• _Work instruction_
What do the lines from the one containing "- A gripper" through the end of the listing below say? Restate them word for word and give nothing else.
Recorded data START
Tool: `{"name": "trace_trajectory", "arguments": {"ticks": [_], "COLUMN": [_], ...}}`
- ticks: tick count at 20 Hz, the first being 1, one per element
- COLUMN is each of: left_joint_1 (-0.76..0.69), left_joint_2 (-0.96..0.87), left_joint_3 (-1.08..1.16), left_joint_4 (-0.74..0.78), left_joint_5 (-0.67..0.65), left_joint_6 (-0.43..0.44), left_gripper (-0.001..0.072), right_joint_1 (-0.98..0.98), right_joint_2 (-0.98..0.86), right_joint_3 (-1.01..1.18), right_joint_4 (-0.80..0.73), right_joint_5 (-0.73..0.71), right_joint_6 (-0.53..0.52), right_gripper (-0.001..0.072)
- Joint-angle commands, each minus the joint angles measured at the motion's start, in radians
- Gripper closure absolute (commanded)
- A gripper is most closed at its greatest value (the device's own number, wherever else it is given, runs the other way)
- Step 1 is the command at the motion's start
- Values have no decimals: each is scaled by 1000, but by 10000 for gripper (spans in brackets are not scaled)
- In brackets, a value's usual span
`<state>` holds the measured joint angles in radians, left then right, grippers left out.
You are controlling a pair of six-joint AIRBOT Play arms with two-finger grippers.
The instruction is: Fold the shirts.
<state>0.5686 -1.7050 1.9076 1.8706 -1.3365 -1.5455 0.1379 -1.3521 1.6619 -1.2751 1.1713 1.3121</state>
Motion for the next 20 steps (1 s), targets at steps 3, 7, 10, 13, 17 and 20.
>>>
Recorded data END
• _Solution_
- A gripper is most closed at its greatest value (the device's own number, wherever else it is given, runs the other way)
- Step 1 is the command at the motion's start
- Values have no decimals: each is scaled by 1000, but by 10000 for gripper (spans in brackets are not scaled)
- In brackets, a value's usual span
`<state>` holds the measured joint angles in radians, left then right, grippers left out.
You are controlling a pair of six-joint AIRBOT Play arms with two-finger grippers.
The instruction is: Fold the shirts.
<state>0.5686 -1.7050 1.9076 1.8706 -1.3365 -1.5455 0.1379 -1.3521 1.6619 -1.2751 1.1713 1.3121</state>
Motion for the next 20 steps (1 s), targets at steps 3, 7, 10, 13, 17 and 20.
>>>

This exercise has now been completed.